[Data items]
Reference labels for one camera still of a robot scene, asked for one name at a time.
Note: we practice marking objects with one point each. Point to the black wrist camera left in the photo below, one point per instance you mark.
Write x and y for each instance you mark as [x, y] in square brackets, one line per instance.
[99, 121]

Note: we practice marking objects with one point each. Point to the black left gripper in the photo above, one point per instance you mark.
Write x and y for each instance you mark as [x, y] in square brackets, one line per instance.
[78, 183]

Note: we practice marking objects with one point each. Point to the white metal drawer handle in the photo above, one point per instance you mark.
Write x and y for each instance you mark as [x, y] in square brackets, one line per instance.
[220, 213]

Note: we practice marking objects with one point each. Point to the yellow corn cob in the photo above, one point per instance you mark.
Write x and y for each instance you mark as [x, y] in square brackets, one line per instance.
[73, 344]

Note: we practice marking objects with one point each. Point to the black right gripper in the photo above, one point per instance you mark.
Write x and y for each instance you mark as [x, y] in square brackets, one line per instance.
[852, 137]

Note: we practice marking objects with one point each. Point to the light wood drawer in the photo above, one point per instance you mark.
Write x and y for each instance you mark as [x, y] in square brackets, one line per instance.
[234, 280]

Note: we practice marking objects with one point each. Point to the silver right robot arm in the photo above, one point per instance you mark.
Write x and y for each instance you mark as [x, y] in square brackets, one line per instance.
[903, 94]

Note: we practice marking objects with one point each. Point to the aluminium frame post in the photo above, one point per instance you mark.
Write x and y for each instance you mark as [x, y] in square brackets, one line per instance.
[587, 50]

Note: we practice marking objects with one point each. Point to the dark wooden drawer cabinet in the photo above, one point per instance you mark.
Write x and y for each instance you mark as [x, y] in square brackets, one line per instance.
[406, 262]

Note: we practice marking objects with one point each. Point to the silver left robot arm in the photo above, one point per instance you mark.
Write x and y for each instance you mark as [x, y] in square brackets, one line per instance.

- **Task description**
All the data above should be restated in full, exactly.

- **Answer box**
Reference labels for one camera still of a robot scene, asked for one name at a time.
Note: we practice marking objects with one point each. Point to the black wrist camera left in the photo below, one point per instance you mark.
Write x and y for each instance you mark as [x, y] in square brackets, one line per instance.
[99, 121]

Note: we practice marking objects with one point each. Point to the black left gripper in the photo above, one point per instance you mark.
Write x and y for each instance you mark as [x, y] in square brackets, one line per instance.
[78, 183]

Note: we practice marking objects with one point each. Point to the white metal drawer handle in the photo above, one point per instance you mark.
Write x and y for each instance you mark as [x, y] in square brackets, one line per instance.
[220, 213]

Note: we practice marking objects with one point each. Point to the yellow corn cob in the photo above, one point per instance you mark.
Write x and y for each instance you mark as [x, y] in square brackets, one line per instance.
[73, 344]

Note: we practice marking objects with one point each. Point to the black right gripper in the photo above, one point per instance you mark.
Write x and y for each instance you mark as [x, y] in square brackets, one line per instance.
[852, 137]

Note: we practice marking objects with one point each. Point to the light wood drawer in the photo above, one point per instance you mark.
Write x and y for each instance you mark as [x, y] in square brackets, one line per instance.
[234, 280]

Note: we practice marking objects with one point each. Point to the silver right robot arm in the photo above, one point per instance you mark.
Write x and y for each instance you mark as [x, y] in square brackets, one line per instance.
[903, 94]

Note: we practice marking objects with one point each. Point to the aluminium frame post in the photo above, one point per instance you mark.
Write x and y for each instance you mark as [x, y] in square brackets, one line per instance.
[587, 50]

Note: we practice marking objects with one point each. Point to the dark wooden drawer cabinet in the photo above, one point per instance you mark.
Write x and y for each instance you mark as [x, y] in square brackets, one line per instance.
[406, 262]

Note: we practice marking objects with one point each. Point to the silver left robot arm in the photo above, one point per instance you mark.
Write x and y for each instance you mark as [x, y] in square brackets, one line per instance.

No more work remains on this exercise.